Je nach Anzahl der zusammengesetzten Einheiten unterscheidet man:
- Mono-Terpene (2 Einheiten, 10 Kohlenstoffatome) — die flüchtigsten und aromatischsten: Myrcen, Limonen, Pinen, Linalool…
- Sesqui-Terpene (3 Einheiten, 15 Kohlenstoffatome) — schwerer und langlebiger: Caryophyllen, Humulen.
- Di- und Tri-Terpene (4–6 Einheiten) — weniger aromatisch, aber strukturell bedeutsam: Hier finden sich zum Beispiel die Vorläufer der Cannabinoide.

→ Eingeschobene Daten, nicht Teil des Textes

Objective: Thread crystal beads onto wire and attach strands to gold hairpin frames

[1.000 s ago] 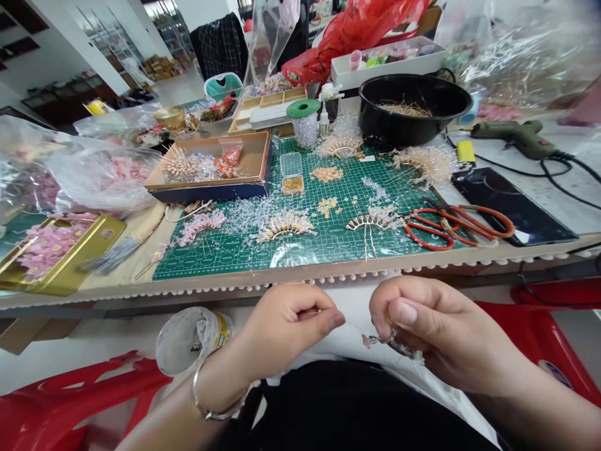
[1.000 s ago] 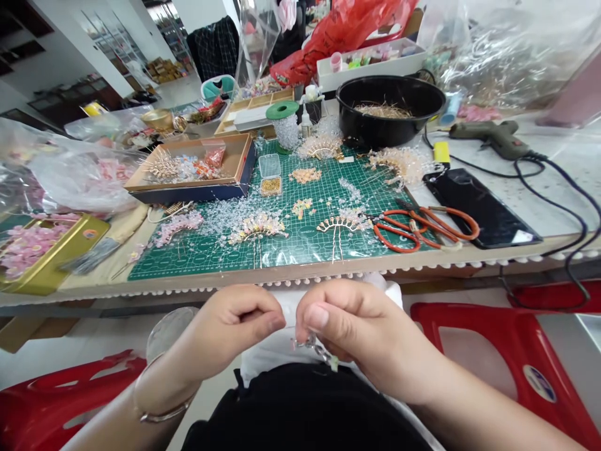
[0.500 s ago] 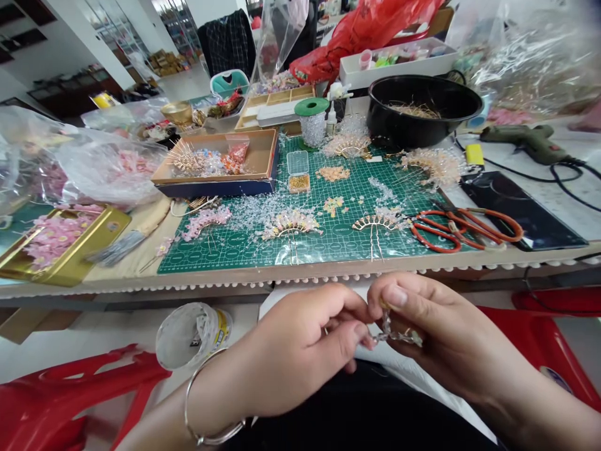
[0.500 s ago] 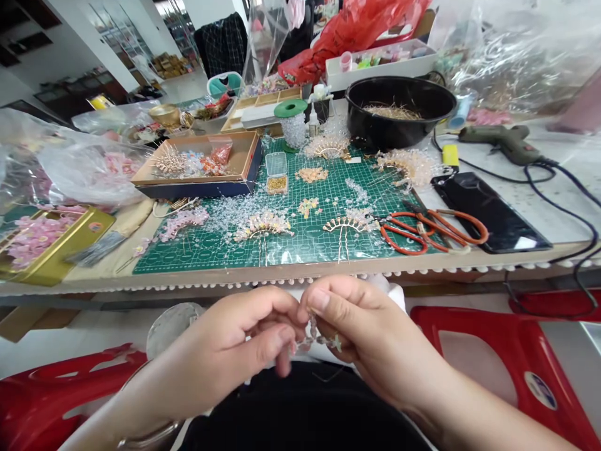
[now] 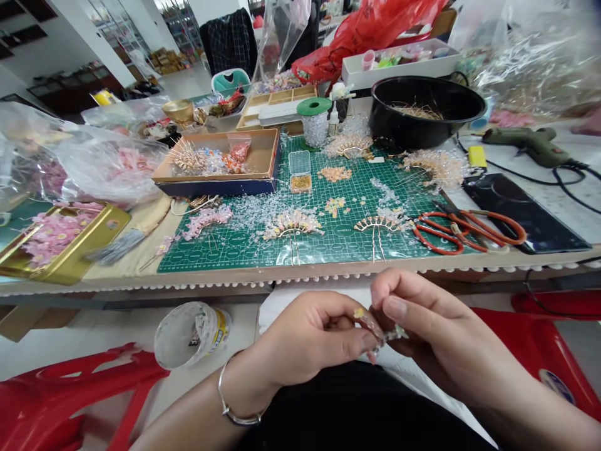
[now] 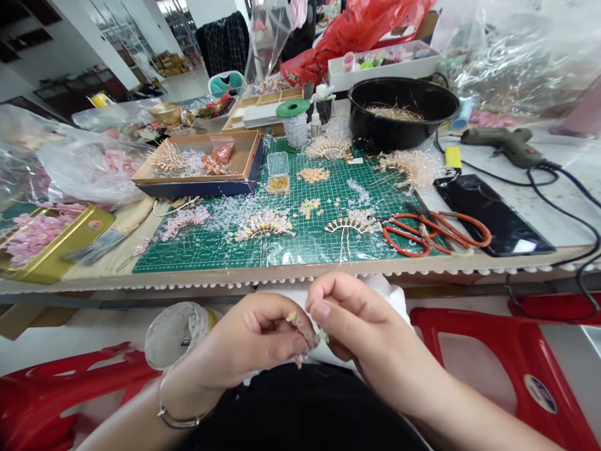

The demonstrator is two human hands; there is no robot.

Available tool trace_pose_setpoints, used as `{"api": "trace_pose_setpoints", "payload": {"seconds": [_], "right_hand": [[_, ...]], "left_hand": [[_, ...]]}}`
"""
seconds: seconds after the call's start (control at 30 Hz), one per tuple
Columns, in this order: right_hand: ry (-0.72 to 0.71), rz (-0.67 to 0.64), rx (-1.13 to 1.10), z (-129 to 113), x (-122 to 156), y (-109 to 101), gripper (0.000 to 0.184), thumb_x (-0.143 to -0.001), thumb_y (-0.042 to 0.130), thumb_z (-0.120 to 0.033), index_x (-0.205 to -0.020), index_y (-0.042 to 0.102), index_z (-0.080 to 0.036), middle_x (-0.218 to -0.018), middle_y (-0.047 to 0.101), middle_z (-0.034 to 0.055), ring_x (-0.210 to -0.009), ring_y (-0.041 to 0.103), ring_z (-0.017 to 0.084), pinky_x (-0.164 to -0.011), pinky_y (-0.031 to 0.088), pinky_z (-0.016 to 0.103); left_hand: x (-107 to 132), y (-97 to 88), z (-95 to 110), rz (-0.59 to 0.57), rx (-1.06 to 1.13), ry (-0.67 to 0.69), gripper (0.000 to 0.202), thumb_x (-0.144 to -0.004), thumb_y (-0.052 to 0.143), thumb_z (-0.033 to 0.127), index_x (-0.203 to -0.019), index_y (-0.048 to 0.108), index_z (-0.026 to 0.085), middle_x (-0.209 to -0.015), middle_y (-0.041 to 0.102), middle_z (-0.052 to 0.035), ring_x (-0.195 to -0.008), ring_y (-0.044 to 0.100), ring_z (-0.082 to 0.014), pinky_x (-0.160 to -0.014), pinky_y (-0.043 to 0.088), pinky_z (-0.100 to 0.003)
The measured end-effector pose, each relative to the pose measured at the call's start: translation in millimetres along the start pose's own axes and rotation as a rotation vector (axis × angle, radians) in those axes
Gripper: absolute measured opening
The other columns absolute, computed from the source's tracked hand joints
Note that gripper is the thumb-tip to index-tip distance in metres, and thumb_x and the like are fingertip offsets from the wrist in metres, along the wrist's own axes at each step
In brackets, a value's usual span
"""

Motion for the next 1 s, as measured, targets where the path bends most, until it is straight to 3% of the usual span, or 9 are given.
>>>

Wenn ein Terpen oxidiert oder verändert wird (Alkohol-, Aldehyd-, Ketongruppe…), wird es technisch gesehen zu einem Terpenoid. Linalool ist streng genommen zum Beispiel ein Terpenoid. Im alltäglichen Sprachgebrauch verwendet man „Terpen" für beide Gruppen gleichbedeutend — so halten wir es auch hier.

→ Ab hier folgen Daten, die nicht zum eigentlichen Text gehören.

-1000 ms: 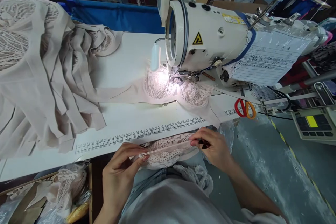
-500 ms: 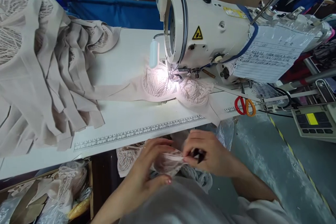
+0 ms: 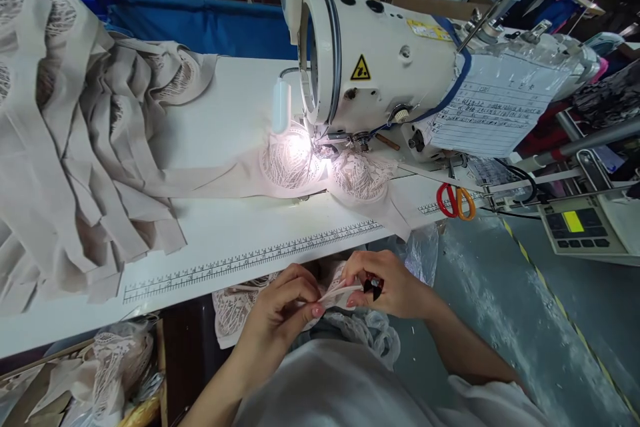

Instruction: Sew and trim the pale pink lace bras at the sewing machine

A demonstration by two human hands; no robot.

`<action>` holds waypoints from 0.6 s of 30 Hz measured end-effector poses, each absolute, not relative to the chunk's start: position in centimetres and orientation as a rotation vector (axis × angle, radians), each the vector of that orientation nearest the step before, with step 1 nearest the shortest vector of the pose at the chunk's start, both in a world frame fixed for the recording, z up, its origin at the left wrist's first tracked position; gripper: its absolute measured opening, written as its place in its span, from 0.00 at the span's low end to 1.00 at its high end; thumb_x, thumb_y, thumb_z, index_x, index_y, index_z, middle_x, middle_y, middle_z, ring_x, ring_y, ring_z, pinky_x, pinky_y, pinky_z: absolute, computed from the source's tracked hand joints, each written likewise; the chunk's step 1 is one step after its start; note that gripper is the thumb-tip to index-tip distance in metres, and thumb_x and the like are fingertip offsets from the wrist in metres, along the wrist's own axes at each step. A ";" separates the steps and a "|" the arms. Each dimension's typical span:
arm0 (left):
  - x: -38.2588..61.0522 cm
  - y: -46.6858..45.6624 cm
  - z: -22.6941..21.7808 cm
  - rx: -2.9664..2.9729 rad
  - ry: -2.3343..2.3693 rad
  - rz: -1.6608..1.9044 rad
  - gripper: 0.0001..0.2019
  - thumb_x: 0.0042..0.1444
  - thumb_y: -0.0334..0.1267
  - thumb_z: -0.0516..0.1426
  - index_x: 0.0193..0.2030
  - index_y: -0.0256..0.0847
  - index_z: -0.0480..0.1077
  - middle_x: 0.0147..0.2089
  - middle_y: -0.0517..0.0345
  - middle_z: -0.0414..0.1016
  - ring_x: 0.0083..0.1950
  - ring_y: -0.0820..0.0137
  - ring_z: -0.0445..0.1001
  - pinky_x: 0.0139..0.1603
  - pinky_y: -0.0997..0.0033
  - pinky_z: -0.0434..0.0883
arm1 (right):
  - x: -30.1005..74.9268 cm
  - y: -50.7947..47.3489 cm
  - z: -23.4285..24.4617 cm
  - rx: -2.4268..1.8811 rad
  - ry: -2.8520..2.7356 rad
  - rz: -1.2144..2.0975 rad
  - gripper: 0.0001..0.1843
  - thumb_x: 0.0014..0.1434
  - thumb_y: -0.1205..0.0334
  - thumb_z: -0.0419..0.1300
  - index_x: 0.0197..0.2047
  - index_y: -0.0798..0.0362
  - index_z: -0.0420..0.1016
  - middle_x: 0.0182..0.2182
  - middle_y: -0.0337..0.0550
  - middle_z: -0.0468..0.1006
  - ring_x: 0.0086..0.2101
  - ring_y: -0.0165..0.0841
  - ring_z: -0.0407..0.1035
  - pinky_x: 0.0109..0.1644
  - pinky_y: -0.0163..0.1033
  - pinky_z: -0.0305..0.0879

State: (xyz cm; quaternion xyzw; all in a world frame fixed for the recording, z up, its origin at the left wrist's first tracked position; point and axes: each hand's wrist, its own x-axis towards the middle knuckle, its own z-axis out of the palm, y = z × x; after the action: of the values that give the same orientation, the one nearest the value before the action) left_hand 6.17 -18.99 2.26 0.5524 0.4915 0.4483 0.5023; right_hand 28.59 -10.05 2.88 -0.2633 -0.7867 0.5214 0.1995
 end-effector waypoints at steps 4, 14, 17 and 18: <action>6.0 -19.0 2.2 1.288 1.191 1.067 0.13 0.63 0.41 0.60 0.28 0.41 0.71 0.36 0.52 0.73 0.37 0.68 0.73 0.34 0.72 0.70 | 28.7 -9.7 3.1 -0.692 -2.150 1.486 0.08 0.63 0.58 0.65 0.37 0.53 0.74 0.36 0.45 0.79 0.34 0.31 0.72 0.29 0.31 0.62; 6.3 -19.2 2.4 1.041 1.117 0.993 0.13 0.63 0.42 0.58 0.28 0.40 0.68 0.40 0.47 0.79 0.38 0.67 0.75 0.35 0.70 0.73 | 28.0 -10.2 3.6 -0.859 -1.875 1.619 0.14 0.63 0.58 0.63 0.30 0.53 0.65 0.32 0.42 0.76 0.23 0.24 0.61 0.24 0.31 0.57; 6.6 -19.2 2.3 1.042 1.155 0.984 0.14 0.63 0.41 0.58 0.27 0.40 0.64 0.39 0.50 0.78 0.36 0.69 0.74 0.35 0.72 0.73 | 27.7 -10.5 3.9 -0.910 -1.795 1.658 0.14 0.61 0.58 0.64 0.30 0.52 0.63 0.30 0.39 0.74 0.23 0.24 0.59 0.25 0.31 0.56; 6.8 -19.2 2.4 1.037 1.177 0.993 0.14 0.62 0.40 0.57 0.27 0.41 0.62 0.38 0.51 0.78 0.35 0.71 0.74 0.34 0.73 0.73 | 27.6 -10.7 4.1 -0.937 -1.770 1.677 0.14 0.61 0.58 0.64 0.31 0.51 0.63 0.29 0.37 0.72 0.23 0.24 0.58 0.25 0.31 0.56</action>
State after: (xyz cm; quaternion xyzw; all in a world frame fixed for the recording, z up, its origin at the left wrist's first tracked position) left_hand 6.75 -19.21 2.36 0.4473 0.5077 0.4283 0.5989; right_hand 27.56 -10.70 4.08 -0.3462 -0.6539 0.6198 0.2616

Im Cannabis wurden bereits über 200 verschiedene Terpene identifiziert. In der Praxis dominieren jedoch 8 bis 10 davon das jeweilige Profil deutlich — genau diese findest du in unserem Quiz und unseren Spider-Charts.
Ein und dasselbe Terpen kann in mehreren Formen (Enantiomere) existieren, die unterschiedlich riechen. D-Limonen riecht nach Orange, L-Limonen nach Terpentin. Die Pflanze synthetisiert überwiegend die „angenehmen" Formen.